Steven Lu
Steven Lu

Reputation: 43447

c++ overwrite already opened file

I am opening a file with ifstream to check if it exists. Then I close it and open it with ofstream to write to it, and I think setting ios::trunc flag allows me to overwrite it.

However I'd like the ability to keep the file open if it exists, but I used an ifstream to open it so does that mean I can't write to the file till I close and re-open using fstream or ofstream? I didn't use fstream to begin with because that wouldn't tell me if the file was already there or not.

Upvotes: 2

Views: 4721

Answers (3)

Adam Rosenfield
Adam Rosenfield

Reputation: 400334

Just open a read-write fstream on the file. You can test if the file previously existed (and was non-empty) by seeking to the end and seeing if you're at a non-zero offset. If so, the file existed, and you can do whatever with it. If not, the file didn't exist or was empty.

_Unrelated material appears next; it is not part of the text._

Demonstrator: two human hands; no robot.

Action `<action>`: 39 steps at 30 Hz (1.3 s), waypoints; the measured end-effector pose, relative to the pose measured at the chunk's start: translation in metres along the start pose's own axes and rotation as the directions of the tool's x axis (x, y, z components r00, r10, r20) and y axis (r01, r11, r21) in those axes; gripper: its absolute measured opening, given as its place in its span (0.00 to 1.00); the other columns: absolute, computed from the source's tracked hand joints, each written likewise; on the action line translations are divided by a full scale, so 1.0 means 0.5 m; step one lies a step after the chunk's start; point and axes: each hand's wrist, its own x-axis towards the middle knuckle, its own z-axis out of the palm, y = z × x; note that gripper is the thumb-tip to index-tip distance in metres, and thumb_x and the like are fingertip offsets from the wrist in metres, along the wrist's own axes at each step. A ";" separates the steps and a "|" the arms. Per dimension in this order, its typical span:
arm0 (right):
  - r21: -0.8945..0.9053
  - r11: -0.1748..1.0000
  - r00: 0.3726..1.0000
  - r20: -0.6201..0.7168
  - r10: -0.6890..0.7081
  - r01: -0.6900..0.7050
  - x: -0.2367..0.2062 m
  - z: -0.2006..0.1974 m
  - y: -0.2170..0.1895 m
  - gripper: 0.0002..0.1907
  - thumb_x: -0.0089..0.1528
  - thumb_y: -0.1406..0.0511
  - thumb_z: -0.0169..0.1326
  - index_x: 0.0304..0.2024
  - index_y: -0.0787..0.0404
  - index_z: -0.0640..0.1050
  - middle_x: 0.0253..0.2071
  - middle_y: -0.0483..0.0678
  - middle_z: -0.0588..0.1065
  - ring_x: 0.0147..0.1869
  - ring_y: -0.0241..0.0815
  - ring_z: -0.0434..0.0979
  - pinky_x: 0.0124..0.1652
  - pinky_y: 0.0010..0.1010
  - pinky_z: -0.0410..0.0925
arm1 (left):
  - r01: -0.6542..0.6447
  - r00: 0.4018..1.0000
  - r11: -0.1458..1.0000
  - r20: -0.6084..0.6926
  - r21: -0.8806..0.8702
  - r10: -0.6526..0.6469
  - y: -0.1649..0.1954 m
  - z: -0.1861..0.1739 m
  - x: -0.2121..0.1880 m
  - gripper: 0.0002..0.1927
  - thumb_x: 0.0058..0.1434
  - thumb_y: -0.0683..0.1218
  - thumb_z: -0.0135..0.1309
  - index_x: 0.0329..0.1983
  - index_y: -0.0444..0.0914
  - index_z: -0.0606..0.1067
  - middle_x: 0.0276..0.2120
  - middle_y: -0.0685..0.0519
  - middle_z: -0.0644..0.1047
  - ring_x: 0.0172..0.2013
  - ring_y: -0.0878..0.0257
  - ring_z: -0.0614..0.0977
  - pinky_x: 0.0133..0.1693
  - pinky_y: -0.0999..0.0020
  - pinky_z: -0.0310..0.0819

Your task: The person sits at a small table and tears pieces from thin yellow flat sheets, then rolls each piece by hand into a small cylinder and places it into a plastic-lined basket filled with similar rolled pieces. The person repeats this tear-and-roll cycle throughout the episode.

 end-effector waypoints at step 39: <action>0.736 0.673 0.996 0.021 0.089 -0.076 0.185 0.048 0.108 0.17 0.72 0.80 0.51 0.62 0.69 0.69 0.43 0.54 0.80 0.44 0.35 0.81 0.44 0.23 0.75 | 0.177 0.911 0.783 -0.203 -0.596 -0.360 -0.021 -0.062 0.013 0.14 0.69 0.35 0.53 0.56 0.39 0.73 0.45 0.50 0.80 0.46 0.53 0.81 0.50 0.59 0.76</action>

Assuming you don't need to distinguish between those two cases, you can then proceed as if it did not exist.

For example:

// Error checking omitted for expository purposes
std::fstream f("file.txt", std::ios::in | std::ios::out);
f.seekg(0, std::ios::end)
bool didFileExist = (f.tellg() > 0);
f.seekg(0, std::ios::beg);

// Now use the file in read-write mode.  If didFileExist is true, then the
// file previously existed (and has not yet been modified)

Upvotes: 2

j_kubik
j_kubik

Reputation: 6181

this is touching very serios problem - race conditions - what if somebody manages to do something with this file between closing and reopening? unfortunately iostream does not provide any means of resolving that issue - you can use cstdio FILE. If you want to turncate file if exists or create new one if not use fopen(name, "w"). If you want to turncate file if it exists or fail otherwise, then it seems standard library has nothing to offer, and you should go to other libraries or platform specific functions like OpenFile in windows.h

Upvotes: 0

Thomas Matthews
Thomas Matthews

Reputation: 57718

The setting ios::trunc erases previous contents of the file.
Try opening the file without this setting; with only the 'write' setting.